Submitted to: Meeting Abstract
Publication Type: Abstract Only
Publication Acceptance Date: 5/12/2010
Publication Date: 7/30/2010
Citation: Cao, H., Chapital, D.C., Mason, C.B., Shockey, J.M., Klasson, K.T. 2010. Expression of tung seed diacylglycerol acyltransferases (DGAT) in E. coli and yeast (abstract). Plant Biology 2010, July 31-August 4, Montreal, Canada. Interpretive Summary:
Technical Abstract: Diacylglycerol acyltransferases (DGATs) catalyze the last step of triacylglycerol (TAG) biosynthesis in eukaryotic organisms. Plants and animals deficient in DGATs accumulate less TAG, resist obesity, and/or lack milk secretion. Over-expression of the DGATs increases TAG content in seeds and other tissues. DGATs have nonredundant functions in TAG biosynthesis in species such as tung tree (Vernicia fordii), which contains 80% high-value eleostearic acid (18:3 delta 9cis,11trans,13trans) in the TAG fraction of the seeds.
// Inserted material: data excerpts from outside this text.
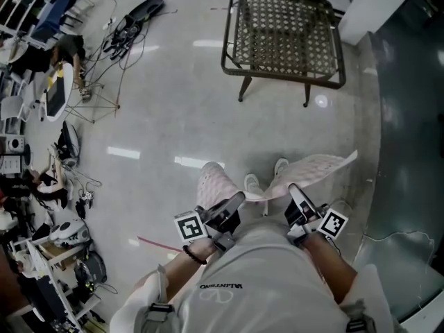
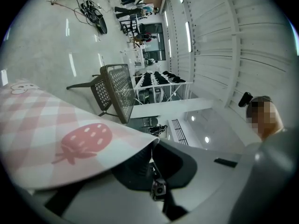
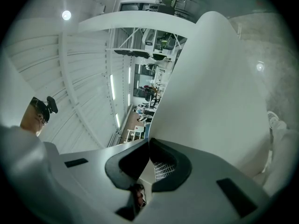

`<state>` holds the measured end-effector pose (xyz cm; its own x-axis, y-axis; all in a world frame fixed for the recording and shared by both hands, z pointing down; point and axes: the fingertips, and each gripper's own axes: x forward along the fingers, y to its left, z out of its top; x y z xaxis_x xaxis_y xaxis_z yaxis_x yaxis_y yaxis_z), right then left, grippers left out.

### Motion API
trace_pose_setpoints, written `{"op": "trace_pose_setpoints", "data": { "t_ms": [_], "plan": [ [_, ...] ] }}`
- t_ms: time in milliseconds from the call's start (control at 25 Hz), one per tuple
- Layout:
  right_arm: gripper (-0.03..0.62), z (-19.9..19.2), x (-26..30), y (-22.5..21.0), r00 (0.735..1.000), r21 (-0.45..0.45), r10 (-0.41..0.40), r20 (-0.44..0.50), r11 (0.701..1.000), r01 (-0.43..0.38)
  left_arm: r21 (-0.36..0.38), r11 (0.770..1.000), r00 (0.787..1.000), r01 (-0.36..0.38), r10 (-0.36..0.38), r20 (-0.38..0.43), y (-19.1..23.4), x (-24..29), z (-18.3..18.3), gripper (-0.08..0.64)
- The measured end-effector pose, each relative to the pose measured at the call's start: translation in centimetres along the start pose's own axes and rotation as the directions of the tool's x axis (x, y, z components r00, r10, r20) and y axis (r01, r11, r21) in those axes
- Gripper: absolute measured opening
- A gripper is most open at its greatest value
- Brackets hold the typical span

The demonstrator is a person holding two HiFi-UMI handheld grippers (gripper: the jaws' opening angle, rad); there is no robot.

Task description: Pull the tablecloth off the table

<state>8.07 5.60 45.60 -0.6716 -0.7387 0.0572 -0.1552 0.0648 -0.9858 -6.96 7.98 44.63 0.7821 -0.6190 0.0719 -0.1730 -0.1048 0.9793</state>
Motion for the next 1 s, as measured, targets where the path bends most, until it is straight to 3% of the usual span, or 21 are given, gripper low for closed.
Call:
{"op": "trace_pose_setpoints", "data": {
  "t_ms": [160,560,880,1000],
  "plan": [
    [0.011,0.3,0.1,-0.3,1.000,0.010,-0.001,0.008,1.000,0.001,-0.075,0.997,1.000,-0.001,0.002,0.010,0.7,0.1,-0.2,0.005],
    [0.010,1.1,0.2,-0.8,0.999,0.016,-0.019,0.032,1.000,0.018,-0.064,0.997,0.999,0.039,-0.038,0.021,0.2,1.0,1.1,0.003],
    [0.011,1.5,0.3,-0.4,0.999,0.000,-0.012,0.043,1.000,0.012,0.051,0.997,0.999,0.052,-0.052,-0.008,-0.4,1.9,2.2,0.003],
    [0.011,1.7,0.1,-0.4,0.999,0.004,-0.010,0.052,1.000,0.010,0.051,0.997,0.998,0.065,-0.064,-0.013,-0.7,2.4,2.2,0.003]
  ]
}}
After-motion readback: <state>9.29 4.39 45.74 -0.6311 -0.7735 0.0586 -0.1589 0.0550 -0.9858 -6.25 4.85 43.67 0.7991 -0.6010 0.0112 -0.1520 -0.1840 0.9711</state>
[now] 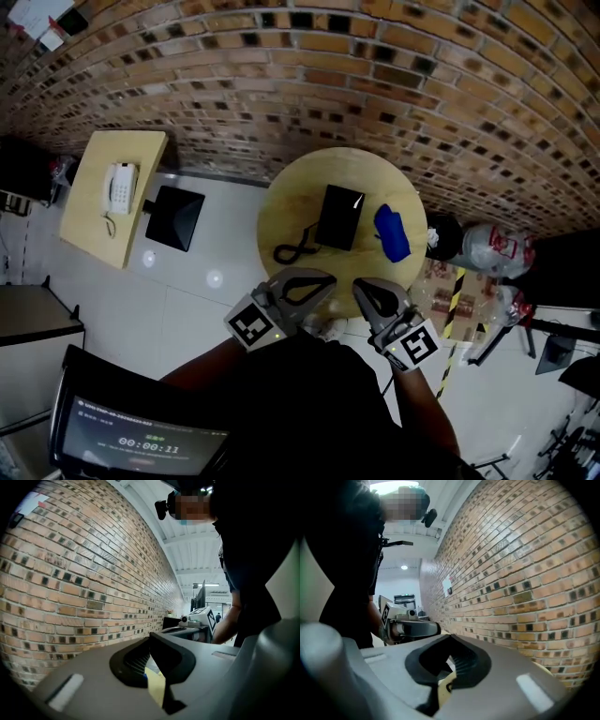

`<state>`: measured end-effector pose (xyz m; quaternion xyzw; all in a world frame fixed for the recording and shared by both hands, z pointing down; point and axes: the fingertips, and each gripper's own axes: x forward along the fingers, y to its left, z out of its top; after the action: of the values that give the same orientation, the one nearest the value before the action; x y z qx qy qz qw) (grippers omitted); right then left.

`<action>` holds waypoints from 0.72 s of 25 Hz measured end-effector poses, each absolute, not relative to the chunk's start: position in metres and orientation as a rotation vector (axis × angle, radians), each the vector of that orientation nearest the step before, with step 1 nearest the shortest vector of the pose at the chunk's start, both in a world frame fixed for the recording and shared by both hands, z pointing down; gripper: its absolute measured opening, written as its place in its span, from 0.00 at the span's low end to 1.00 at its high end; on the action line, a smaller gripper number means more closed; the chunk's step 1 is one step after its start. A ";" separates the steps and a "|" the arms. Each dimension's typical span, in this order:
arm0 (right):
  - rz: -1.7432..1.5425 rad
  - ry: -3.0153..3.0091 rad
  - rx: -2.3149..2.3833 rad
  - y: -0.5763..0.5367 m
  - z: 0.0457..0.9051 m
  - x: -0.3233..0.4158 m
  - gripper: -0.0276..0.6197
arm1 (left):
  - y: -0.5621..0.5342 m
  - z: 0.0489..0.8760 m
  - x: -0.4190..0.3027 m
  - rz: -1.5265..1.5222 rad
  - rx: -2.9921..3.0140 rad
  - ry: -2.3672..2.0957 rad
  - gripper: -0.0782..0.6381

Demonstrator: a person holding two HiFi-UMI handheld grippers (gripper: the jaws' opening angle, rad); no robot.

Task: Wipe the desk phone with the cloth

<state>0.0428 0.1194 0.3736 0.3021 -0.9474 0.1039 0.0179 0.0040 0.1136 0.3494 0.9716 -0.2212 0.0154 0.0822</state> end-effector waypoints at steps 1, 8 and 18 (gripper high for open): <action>0.325 -2.949 0.927 0.125 0.367 0.037 0.04 | 0.115 0.347 0.004 0.044 2.904 -0.663 0.10; 0.317 -2.966 0.909 0.140 0.346 0.030 0.04 | 0.122 0.337 0.007 0.024 2.926 -0.674 0.10; 0.279 -2.961 0.932 0.142 0.329 0.035 0.04 | 0.130 0.320 0.014 -0.001 2.971 -0.634 0.10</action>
<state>0.0353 0.1416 0.3285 0.2989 -0.9500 0.0894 0.0123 0.0144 0.1300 0.3203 0.9767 -0.2084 -0.0002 0.0519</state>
DGAT genes have been isolated from many organisms, but progress has been slow in the characterization of the enzymes because DGATs are membrane-associated and difficult to express and purify. The objective of this study was to express tung DGATs in E. coli and yeast for antibody production and biochemical characterization. Expression plasmids were constructed to utilize various tags including maltose binding protein (MBP), poly histidine (His), and hemagglutinin (HA). Immunoblotting showed that MBP-DGAT1-His was expressed in E. coli, but little full-length protein was detected due to extensive degradation. Anti-MBP antibodies detected various fragments in the soluble fraction and anti-His antibodies detected fragments of DGAT1 in the insoluble fraction. The c-terminal portion of DGAT2 was predicted to be soluble. Anti-His antibodies detected it in the soluble fraction of E. coli. In contrast, full-length DGAT2 protein was detected in yeast cells and localized exclusively in the microsomal membranes. These results suggest that recombinant DGAT proteins are unstable in E. coli but stable in yeast. We speculate that the environment in the microsomal membranes may help to stabilize DGAT proteins in intact cells.